Türkiye' de Araştırma ve Öğretim Özgürlüğü Uluslararası Çalışma Grubu (GIT Türkiye), 2 Temmuz'da ilk kez hakim karşısına çıkacak ''Kürdistan Topluluklar Birliği'' (KCK) İstanbul davasından tutuklu Marmara Üniversitesi İktisadi ve İdari Bilimler Fakültesi öğretim üyesi Prof. Dr. Büşra Ersanlı'ya destek için toplantı düzenledi.
Taxim Hill Oteli'nde yapılan toplantıda, basın açıklamasını okuyan Galatasaray Üniversitesi'nden Prof. Dr. Füsun Üstel, Ersanlı'nın karşı karşıya kaldığı adaletsizlik ve itibarsızlaştırma sürecine dikkat çekmek ve Türkiye üniversitelerinde yapısal bir hal almaya başlayan akademik hak ihlalleri üzerine hazırlanan dosyayı paylaşmak için bir araya geldiklerini söyledi.
"Prof. Dr. Büşra Ersanlı yaptığı çalışmalar ve yayınlarla gerek Türkiye' de gerekse uluslararası akademik camiada tanınan saygın bir bilim insanıdır.

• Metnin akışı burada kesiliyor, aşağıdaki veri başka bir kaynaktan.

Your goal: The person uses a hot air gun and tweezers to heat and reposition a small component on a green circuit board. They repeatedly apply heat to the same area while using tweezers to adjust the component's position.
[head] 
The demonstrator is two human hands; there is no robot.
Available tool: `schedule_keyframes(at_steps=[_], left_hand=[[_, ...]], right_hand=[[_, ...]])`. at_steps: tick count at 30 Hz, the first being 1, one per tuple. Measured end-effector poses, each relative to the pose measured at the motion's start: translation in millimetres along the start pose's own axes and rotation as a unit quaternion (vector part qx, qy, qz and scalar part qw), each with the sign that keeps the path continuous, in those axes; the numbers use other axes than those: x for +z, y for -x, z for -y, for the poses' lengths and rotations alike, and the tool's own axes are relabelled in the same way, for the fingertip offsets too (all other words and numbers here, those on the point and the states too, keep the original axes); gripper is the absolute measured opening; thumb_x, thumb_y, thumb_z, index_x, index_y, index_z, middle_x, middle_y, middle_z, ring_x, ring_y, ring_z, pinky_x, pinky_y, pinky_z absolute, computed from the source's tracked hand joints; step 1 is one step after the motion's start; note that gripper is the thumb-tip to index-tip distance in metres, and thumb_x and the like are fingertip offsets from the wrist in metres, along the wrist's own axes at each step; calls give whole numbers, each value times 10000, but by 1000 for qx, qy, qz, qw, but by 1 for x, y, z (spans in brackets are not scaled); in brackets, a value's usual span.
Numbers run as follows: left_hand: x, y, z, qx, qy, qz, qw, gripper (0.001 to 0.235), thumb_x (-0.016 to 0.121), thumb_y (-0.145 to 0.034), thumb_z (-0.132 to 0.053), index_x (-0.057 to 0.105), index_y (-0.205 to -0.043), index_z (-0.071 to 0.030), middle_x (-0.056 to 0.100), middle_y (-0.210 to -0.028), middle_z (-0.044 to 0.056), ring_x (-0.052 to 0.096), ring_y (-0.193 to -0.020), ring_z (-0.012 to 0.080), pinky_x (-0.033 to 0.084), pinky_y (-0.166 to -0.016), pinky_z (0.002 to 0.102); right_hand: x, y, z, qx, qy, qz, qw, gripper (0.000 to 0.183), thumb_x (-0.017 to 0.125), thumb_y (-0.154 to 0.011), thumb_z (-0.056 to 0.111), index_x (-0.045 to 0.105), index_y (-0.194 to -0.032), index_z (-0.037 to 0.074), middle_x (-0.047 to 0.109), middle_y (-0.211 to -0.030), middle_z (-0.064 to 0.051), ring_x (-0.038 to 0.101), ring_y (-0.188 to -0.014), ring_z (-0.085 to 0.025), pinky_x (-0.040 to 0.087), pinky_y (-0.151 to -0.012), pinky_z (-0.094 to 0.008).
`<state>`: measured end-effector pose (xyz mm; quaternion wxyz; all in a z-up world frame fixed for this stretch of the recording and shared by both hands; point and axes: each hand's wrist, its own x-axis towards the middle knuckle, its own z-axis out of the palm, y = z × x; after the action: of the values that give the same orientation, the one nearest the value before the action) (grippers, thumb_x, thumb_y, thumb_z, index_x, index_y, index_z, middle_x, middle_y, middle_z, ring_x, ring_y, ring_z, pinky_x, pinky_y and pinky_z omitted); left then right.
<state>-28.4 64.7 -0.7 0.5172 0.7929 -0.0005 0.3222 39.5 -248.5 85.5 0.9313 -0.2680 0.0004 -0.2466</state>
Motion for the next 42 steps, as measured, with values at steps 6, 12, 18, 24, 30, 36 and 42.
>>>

Ersanlı'nın bu bilgi birikimini Türkiye'nin en can alıcı meselesi olan Kürt sorununun çözümü çerçevesinde kullanmak istemesi ve bu bağlamda yasal bir siyasal parti olan BDP'de, partinin Anayasa Komisyonu'nda ve Siyaset Akademileri'nde yer alması bilim insanı ve aydın sorumluluğunun bir parçasıdır.
"Bugün onun parmaklıklar ardına konmasının tek sebebi, onun kimilerine göre 'haddini aşmış' ve elini taşın altına koymaktan çekinmemiş olmasıdır. Ersanlı'nın içeride tutulmasındaki amaç, akademisyenler de dâhil olmak üzere tüm düşünen ve üreten insanlara 'haddinizi bilin' mesajı vermektir."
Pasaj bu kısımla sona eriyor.